The federal government has agreed to reimburse at least 20 states that have been providing emergency medicines for low-income seniors and disabled people who could not get help from the new Medicare Part D system.

The prescription drug insurance program was supposed to be up and running by Jan. 1, but states have stepped in because an estimated 10% to 20% of eligible beneficiaries were unable to get medicines through the program.

Some beneficiaries failed to show up in pharmacists’ computers as being enrolled in a plan. On other occasions, beneficiaries were charged fees for their medicine that far exceeded what they were supposed to pay, state officials say.

“These states need to be reimbursed for costs that they have put out on behalf of the plans,” U.S. Health and Human Services Secretary Mike Leavitt said earlier this week.

HHS is not yet saying how much it will spend to reimburse the states, but officials say they expect private plans to cover the majority of the reimbursement costs.

The HHS reimbursement plan calls for the federal government to help states collect from the drug plans that were supposed to be taking care of low-income beneficiaries.

Washington also will cover the states’ administrative costs plus any difference between what pharmacies charged the states and rates the drug plans pay to pharmacies.

Lawmakers have introduced a bill that would require that states be reimbursed for picking up the tab for Medicare beneficiaries, but Mark McClellan, administrator of the Centers for Medicare and Medicaid, says no congressional action is needed to authorize the reimbursement program. He says he expects most states to shut down their emergency assistance efforts by Feb. 15.

“We will ensure the plans reimburse the states and pay for any difference,” McClellan says.

Leavitt threatened to have investigators probe private drug plans that fail to deliver services required by their contracts with the government, such as providing transitional supplies of medications they would not normally cover.

Some members of Congress have criticized the plan unveiled by Leavitt and McClellan.

“This is no solution — it is simply more red tape from the Bush administration,” says Sen. Frank Lautenberg, D-N.J. “If anything, today’s announcement only makes the problem worse.”

States have had to step in and spend millions to prevent the Medicare system from collapsing at the beginning of this year, Lautenberg says.

“Now,” Lautenberg says, “the federal government wants the states to act as its bill collectors. The burden on the states keeps growing, when the federal government should just do its job and pay back the states immediately.”

Pennsylvania Gov.
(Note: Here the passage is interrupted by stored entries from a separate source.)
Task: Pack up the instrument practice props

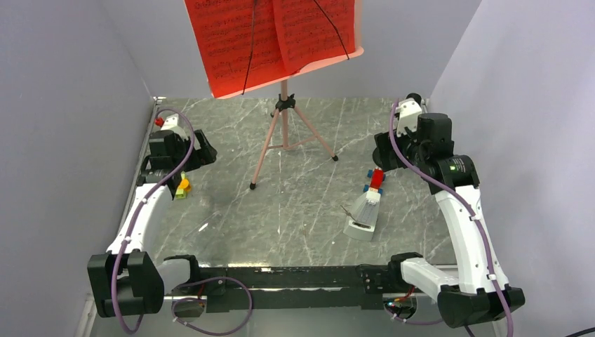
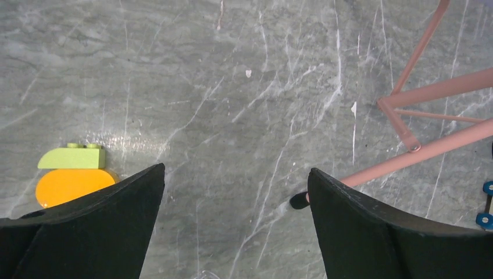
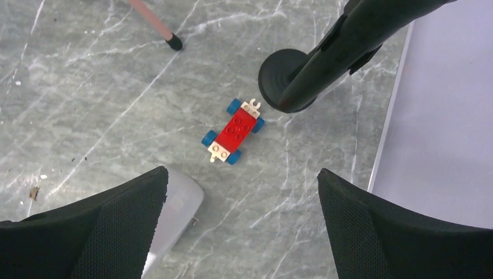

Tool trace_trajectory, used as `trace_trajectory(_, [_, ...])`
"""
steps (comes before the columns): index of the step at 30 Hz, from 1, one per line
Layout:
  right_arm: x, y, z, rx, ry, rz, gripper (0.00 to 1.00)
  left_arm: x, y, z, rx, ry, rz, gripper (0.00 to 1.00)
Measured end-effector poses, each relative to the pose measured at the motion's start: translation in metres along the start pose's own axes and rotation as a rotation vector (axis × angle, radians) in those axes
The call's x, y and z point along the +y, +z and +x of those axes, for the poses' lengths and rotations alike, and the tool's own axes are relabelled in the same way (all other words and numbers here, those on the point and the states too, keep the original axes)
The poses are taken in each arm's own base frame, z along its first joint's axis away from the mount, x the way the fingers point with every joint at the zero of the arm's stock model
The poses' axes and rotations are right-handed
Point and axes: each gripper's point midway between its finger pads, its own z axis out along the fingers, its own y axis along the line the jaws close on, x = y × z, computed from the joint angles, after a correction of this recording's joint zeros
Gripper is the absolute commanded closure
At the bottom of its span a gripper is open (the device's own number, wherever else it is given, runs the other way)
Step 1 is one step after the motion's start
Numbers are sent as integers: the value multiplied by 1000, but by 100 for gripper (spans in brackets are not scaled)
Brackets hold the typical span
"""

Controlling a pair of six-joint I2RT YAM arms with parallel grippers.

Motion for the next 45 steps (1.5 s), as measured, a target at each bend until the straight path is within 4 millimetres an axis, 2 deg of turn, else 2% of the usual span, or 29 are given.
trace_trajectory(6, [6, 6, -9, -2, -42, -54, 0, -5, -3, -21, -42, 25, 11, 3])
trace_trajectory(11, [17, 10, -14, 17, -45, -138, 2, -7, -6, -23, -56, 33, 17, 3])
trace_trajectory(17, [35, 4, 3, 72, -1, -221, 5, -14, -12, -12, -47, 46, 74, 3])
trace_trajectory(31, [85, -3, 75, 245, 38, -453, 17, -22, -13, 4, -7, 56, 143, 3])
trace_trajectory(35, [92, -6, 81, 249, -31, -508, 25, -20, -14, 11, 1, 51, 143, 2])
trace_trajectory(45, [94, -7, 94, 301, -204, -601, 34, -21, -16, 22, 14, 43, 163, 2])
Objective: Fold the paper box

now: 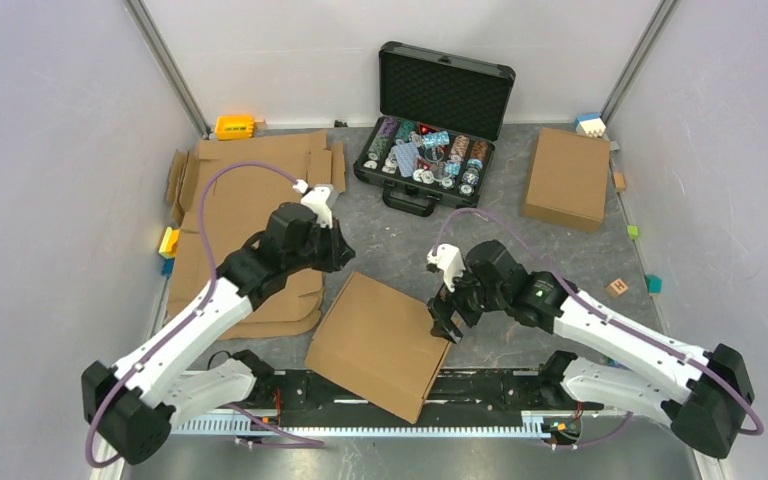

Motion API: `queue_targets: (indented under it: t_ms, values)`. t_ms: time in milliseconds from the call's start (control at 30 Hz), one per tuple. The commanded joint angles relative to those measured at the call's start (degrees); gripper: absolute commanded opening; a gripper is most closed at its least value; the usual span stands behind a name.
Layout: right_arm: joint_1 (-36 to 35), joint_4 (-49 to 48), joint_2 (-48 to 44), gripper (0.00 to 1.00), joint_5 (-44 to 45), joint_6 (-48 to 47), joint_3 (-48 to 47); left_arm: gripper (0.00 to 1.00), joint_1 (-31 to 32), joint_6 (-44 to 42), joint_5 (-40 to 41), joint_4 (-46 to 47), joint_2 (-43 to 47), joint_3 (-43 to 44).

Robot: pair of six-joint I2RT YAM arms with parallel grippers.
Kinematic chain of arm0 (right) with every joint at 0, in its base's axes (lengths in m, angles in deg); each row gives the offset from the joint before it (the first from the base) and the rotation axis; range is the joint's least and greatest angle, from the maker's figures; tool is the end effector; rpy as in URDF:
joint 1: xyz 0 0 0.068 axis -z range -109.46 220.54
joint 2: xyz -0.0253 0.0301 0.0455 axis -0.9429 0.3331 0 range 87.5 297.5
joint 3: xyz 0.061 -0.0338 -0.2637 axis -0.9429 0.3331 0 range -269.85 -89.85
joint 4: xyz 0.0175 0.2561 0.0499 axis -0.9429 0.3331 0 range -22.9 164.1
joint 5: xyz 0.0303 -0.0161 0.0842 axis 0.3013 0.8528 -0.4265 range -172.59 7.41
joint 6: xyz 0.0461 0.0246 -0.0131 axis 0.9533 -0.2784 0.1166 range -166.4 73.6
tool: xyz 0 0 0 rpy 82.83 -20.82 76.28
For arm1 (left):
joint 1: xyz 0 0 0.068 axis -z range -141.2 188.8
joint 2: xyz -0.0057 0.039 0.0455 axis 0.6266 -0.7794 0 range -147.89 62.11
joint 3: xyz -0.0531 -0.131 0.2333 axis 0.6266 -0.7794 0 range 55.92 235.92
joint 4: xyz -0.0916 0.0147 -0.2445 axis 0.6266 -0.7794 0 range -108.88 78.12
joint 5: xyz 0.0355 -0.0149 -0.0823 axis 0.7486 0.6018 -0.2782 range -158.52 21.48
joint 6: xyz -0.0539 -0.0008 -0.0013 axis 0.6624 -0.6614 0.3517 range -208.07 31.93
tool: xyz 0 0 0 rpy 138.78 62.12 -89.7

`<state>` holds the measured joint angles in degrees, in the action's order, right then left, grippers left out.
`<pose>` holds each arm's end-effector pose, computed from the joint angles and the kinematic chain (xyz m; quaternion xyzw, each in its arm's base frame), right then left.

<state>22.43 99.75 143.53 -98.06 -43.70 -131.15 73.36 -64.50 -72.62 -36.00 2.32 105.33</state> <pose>0.1252 0.1538 0.2485 -0.4015 0.8327 0.2678 0.2715 0.1874 -0.1321 0.2945 0.1013 0.8788 -0.2537 0.3913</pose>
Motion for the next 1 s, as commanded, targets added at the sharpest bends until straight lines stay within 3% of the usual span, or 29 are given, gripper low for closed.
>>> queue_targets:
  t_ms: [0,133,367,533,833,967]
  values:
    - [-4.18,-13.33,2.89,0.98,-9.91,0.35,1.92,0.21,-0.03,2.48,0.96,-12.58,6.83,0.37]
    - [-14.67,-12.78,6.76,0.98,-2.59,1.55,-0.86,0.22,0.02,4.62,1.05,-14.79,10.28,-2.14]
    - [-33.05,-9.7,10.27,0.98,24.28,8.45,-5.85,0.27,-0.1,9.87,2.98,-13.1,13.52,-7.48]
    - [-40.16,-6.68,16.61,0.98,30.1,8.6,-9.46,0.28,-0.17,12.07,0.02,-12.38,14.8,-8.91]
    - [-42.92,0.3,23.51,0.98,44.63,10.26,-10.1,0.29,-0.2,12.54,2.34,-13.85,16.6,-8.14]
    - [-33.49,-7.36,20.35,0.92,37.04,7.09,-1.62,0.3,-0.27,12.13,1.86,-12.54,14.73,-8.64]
Edward Rendell, a Democrat, says his state is reviewing the Leavitt-McClellan program, and the state is “hopeful that the federal government will reimburse states immediately and then, where appropriate recoup costs from Medicare Part D providers.”

Lawmakers have been hearing from trade groups affected by the Medicare Part D problems as well as from state officials and consumer advocacy groups.

One trade group, the National Community Pharmacists Association, Alexandria, Va., says community pharmacists are facing a cash flow crisis as a result of the Part D start-up problems.